Red Hat does not wait for the bugs to come to us. Our Engineering, Quality Assurance, and Security teams are all actively looking for and finding issues. Approximately 29% of the issues Red Hat addressed came to us directly from peers or Red Hat employees. This is slightly down from 2017, but the number of total flaws reported grew 11% over the previous year. When possible, we share these issues back upstream and with our industry peers. In addition to those issues, Red Hat may also find and report software flaws that are not part of our currently shipped products. When it comes to fixing issues in third-party software, relationships matter. Red Hat Product Security and Product Engineering have deep ties to upstream communities and the technology industry at large. We are constantly communicating and collaborating with our peers on issues that impact all of our shared customers and communities.
If an upstream community is willing to share information about flaws with us in advance, we feel a responsibility to give value back for that shared trust. We do this by reviewing advisories, checking patches, and feeding data back from our quality or performance testing groups. Ultimately we’re all focused on providing remediation to the flaws, and we all try to contribute positively to the solution as it is evolving.
CONCLUSION
We hope that this report has provided useful information about the risks and flaws addressed across the Red Hat portfolio in 2018. Looking at the flaws reported and fixed over the years, we can see that, in general, the number of vulnerabilities found and fixed continues to rise over time.

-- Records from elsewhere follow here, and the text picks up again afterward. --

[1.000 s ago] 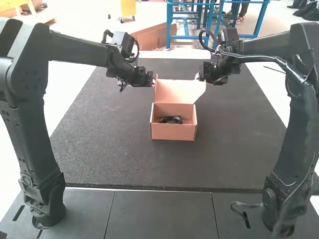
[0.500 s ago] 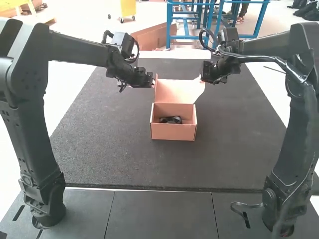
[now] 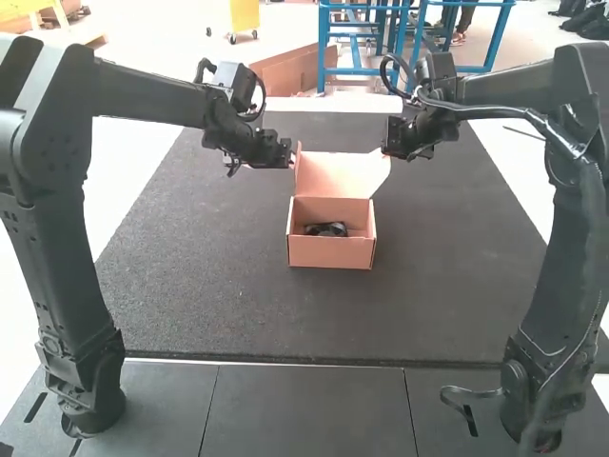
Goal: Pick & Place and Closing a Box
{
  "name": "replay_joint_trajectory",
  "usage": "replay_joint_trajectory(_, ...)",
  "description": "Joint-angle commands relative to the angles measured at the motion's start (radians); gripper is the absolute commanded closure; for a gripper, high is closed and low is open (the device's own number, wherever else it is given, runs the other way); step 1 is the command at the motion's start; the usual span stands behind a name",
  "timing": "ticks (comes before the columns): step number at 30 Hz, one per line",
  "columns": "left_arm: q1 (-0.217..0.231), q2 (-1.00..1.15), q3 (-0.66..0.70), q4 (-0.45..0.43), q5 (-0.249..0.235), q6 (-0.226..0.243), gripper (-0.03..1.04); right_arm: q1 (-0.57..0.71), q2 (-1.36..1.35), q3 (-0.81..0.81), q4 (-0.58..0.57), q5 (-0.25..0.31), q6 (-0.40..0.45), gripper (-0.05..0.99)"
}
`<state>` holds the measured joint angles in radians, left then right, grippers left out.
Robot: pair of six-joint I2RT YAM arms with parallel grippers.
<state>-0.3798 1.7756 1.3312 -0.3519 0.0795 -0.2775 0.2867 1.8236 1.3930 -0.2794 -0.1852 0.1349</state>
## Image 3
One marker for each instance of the blue frame workbench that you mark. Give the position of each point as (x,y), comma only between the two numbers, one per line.
(495,28)
(357,52)

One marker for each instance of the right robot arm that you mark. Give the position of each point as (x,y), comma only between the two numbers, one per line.
(571,262)

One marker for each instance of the brown board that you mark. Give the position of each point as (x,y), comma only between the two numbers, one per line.
(295,66)

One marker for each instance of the person's legs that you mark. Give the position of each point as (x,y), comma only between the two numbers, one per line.
(464,21)

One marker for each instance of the black mat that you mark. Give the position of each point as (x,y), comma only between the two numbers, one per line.
(190,285)

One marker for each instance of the black bags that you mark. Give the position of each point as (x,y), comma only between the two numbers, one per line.
(587,21)

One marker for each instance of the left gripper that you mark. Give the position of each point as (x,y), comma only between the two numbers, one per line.
(261,150)

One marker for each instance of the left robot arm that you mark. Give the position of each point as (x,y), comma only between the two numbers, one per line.
(52,238)

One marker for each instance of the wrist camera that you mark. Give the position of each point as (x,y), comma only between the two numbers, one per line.
(440,69)
(233,83)

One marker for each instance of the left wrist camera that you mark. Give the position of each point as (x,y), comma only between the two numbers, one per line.
(233,83)

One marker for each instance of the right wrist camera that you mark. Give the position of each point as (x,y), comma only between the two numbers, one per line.
(440,69)

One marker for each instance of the yellow wheeled cart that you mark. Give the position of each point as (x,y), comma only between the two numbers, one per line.
(242,16)

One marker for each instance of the dark base panel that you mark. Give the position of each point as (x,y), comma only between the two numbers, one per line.
(452,433)
(157,409)
(309,414)

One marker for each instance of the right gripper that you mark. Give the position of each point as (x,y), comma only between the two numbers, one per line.
(414,135)

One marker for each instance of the cardboard box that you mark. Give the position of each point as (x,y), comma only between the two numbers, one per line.
(328,252)

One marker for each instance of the black square fan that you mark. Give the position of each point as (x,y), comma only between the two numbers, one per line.
(328,230)

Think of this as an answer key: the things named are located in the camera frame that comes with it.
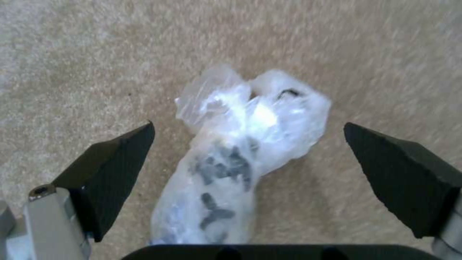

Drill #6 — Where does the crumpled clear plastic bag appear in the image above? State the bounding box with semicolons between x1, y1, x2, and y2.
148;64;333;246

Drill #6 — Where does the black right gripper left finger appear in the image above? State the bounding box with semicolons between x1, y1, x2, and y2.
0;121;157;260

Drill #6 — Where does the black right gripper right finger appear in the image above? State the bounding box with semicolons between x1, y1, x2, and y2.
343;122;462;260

There are other types of risks that enterprise operations has to deal with that we do not address in this report, specifically, malware or ransomware. These types of attacks typically rely upon the attacker having or gaining access to a system through intrusion or exploiting a person or vulnerability. Social engineering relies upon the innate good-nature of humans, and sometimes due to the existence of some level of permission or technical flaw, the persuasive attacker can exploit their target. Effective risk management practices, like a rigorous and speedy patch management process, measured and audited access controls, and logging, all help reduce the likelihood of a successful attack, and the overall impact if a flaw does gets exploited.